We consider learning an unknown target function $f_*$ using kernel ridge regression (KRR) given i.i.d. data $(u_i,y_i)$, $i\leq n$, where $u_i \in U$ is a covariate vector and $y_i = f_* (u_i) +\varepsilon_i \in \mathbb{R}$. A recent string of work has empirically shown that the test error of KRR can be well approximated by a closed-form estimate derived from an `equivalent' sequence model that only depends on the spectrum of the kernel operator. However, a theoretical justification for this equivalence has so far relied either on restrictive assumptions -- such as subgaussian independent eigenfunctions -- , or asymptotic derivations for specific kernels in high dimensions. In this paper, we prove that this equivalence holds for a general class of problems satisfying some spectral and concentration properties on the kernel eigendecomposition. Specifically, we establish in this setting a non-asymptotic deterministic approximation for the test error of KRR -- with explicit non-asymptotic bounds -- that only depends on the eigenvalues and the target function alignment to the eigenvectors of the kernel. Our proofs rely on a careful derivation of deterministic equivalents for random matrix functionals in the dimension free regime pioneered by Cheng and Montanari (2022). We apply this setting to several classical examples and show an excellent agreement between theoretical predictions and numerical simulations. These results rely on having access to the eigendecomposition of the kernel operator. Alternatively, we prove that, under this same setting, the generalized cross-validation (GCV) estimator concentrates on the test error uniformly over a range of ridge regularization parameter that includes zero (the interpolating solution). As a consequence, the GCV estimator can be used to estimate from data the test error and optimal regularization parameter for KRR.

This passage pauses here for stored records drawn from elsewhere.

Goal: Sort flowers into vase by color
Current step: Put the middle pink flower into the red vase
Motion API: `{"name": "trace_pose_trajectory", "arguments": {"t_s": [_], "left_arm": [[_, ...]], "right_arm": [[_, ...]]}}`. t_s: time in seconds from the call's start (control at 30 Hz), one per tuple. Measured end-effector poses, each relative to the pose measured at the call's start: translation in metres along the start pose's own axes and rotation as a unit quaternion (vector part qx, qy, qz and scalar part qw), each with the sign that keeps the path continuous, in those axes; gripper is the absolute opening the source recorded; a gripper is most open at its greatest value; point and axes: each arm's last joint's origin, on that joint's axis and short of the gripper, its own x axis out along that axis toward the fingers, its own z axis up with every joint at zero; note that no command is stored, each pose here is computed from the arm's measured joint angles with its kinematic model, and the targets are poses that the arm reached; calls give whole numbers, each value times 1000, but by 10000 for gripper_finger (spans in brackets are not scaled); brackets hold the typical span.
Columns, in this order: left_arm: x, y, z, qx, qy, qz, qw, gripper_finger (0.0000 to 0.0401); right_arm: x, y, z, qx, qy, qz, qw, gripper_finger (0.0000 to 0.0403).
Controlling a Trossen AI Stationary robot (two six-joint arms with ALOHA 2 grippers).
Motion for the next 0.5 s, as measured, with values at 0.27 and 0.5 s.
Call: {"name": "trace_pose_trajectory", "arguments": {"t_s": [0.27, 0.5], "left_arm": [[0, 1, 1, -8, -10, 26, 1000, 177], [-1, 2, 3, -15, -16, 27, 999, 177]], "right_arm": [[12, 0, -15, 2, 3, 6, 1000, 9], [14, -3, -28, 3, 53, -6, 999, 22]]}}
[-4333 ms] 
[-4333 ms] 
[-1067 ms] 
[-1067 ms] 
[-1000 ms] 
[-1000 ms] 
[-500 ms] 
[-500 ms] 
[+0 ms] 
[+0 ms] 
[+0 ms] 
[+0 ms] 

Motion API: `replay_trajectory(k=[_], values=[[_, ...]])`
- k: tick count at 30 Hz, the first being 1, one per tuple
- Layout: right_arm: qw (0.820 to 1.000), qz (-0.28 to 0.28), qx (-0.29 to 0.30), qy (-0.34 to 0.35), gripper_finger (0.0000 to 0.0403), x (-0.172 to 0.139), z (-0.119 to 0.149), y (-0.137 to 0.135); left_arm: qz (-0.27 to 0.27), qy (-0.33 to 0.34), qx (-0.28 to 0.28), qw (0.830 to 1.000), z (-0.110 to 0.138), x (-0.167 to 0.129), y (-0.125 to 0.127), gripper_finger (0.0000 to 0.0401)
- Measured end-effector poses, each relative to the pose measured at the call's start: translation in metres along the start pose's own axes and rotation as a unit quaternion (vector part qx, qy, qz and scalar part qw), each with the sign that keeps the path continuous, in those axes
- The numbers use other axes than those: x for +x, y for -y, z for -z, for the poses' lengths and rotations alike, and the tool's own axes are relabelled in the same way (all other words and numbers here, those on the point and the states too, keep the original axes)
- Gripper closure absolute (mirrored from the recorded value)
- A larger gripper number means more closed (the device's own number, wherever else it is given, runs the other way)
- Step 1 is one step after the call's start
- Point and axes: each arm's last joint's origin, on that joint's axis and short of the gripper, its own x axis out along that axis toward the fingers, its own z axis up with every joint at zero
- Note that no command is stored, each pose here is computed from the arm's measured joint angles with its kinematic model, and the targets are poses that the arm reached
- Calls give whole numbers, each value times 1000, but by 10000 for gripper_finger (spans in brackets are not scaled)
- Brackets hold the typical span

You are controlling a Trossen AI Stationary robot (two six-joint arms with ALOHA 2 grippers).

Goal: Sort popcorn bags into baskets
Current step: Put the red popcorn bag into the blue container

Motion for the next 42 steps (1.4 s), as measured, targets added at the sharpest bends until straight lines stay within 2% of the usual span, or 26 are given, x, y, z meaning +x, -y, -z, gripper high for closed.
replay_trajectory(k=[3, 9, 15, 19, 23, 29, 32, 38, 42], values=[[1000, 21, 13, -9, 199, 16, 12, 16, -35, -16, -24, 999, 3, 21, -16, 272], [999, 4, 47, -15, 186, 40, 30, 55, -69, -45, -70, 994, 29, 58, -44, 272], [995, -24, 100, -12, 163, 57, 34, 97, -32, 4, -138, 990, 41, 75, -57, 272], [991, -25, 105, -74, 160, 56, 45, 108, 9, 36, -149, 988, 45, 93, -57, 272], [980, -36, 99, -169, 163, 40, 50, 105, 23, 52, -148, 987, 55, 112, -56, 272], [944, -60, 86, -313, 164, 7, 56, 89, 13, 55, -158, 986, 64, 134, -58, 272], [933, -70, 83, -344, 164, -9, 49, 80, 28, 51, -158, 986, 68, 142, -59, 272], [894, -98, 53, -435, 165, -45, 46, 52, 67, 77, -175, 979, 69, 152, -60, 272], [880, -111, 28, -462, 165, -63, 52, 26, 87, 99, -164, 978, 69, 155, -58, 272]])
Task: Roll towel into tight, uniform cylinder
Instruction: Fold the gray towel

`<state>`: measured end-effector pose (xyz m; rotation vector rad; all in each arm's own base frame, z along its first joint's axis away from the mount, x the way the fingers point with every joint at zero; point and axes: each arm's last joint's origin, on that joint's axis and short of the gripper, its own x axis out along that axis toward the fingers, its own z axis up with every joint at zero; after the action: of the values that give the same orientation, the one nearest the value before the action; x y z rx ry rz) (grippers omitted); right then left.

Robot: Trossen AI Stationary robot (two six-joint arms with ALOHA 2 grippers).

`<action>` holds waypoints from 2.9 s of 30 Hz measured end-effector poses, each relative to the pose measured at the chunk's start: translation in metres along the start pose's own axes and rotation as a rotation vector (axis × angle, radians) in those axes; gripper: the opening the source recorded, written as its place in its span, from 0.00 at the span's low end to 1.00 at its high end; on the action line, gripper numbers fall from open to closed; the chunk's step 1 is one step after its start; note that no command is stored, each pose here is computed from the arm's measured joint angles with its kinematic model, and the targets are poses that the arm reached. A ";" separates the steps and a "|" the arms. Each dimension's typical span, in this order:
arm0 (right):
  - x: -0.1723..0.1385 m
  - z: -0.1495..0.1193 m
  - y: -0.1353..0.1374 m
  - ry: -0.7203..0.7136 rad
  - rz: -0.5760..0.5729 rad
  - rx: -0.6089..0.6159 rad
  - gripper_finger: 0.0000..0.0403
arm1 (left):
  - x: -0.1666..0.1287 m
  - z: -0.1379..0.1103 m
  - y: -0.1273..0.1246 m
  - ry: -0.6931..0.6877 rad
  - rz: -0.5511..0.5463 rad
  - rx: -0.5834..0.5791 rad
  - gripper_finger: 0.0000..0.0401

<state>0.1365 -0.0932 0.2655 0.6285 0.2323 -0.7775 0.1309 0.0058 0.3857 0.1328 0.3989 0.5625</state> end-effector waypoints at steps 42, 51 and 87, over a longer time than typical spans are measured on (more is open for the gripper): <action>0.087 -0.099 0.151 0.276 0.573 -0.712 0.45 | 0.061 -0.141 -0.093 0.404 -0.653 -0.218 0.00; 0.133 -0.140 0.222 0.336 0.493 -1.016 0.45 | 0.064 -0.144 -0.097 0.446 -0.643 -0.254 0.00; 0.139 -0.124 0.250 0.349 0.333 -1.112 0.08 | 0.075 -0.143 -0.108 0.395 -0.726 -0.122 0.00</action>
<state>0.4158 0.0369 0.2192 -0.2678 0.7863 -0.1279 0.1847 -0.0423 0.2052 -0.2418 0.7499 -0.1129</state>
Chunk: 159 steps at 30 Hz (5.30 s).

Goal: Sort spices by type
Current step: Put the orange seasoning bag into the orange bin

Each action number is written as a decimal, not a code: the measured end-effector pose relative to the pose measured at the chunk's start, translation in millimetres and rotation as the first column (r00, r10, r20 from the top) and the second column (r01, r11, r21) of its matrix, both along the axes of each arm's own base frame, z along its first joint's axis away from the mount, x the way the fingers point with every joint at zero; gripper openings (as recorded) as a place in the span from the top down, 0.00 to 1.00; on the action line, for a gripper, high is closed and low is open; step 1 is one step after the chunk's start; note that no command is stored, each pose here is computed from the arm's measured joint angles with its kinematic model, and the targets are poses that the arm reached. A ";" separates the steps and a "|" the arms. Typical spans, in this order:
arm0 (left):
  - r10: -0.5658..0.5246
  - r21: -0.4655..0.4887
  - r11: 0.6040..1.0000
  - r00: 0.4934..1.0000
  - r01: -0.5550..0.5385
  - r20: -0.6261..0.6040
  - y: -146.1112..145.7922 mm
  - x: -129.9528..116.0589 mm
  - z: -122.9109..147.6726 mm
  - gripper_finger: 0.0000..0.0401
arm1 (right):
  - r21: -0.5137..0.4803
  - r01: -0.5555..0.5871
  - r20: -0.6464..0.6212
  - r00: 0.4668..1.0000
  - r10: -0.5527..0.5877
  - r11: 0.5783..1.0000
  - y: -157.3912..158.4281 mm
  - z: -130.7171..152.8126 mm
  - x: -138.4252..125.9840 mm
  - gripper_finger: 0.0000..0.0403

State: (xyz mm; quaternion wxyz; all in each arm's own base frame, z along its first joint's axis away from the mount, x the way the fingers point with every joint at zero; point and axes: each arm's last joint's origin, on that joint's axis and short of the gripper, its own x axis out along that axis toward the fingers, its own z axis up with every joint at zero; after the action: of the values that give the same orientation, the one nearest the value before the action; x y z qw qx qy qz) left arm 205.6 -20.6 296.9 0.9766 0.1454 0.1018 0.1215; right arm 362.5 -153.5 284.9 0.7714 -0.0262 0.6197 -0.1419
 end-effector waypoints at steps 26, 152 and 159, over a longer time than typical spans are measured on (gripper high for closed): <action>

翻译：我们考虑利用核岭回归（KRR）学习未知目标函数$f_*$，给定独立同分布数据$(u_i,y_i)$，$i\leq n$，其中$u_i \in U$为协变量向量，$y_i = f_* (u_i) +\varepsilon_i \in \mathbb{R}$。近期一系列实证研究表明，KRR的测试误差可通过一个仅依赖于核算子谱的"等价"序列模型导出的闭式估计得到良好近似。然而，这种等价性的理论证明此前要么依赖限制性假设（如次高斯独立本征函数），要么依赖高维情形下特定核函数的渐近推导。本文证明，对于满足核特征分解中某些谱性质和浓度性质的一类广义问题，该等价性成立。具体而言，我们在该设定下建立了KRR测试误差的非渐近确定性近似——具有显式非渐近界——该近似仅依赖于特征值及目标函数与核特征向量的对齐性。我们的证明依赖于对Cheng和Montanari（2022年）开创的无量纲自由随机矩阵泛函中确定性等价的精细推导。我们将该设定应用于若干经典案例，并展示理论预测与数值模拟的高度吻合。这些结果需依赖于核算子特征分解的获取。作为替代，我们证明在同一设定下，广义交叉验证（GCV）估计量在包含零值（插值解）的岭正则化参数范围内一致地集中于测试误差。因此，GCV估计量可用于从数据中估计KRR的测试误差与最优正则化参数。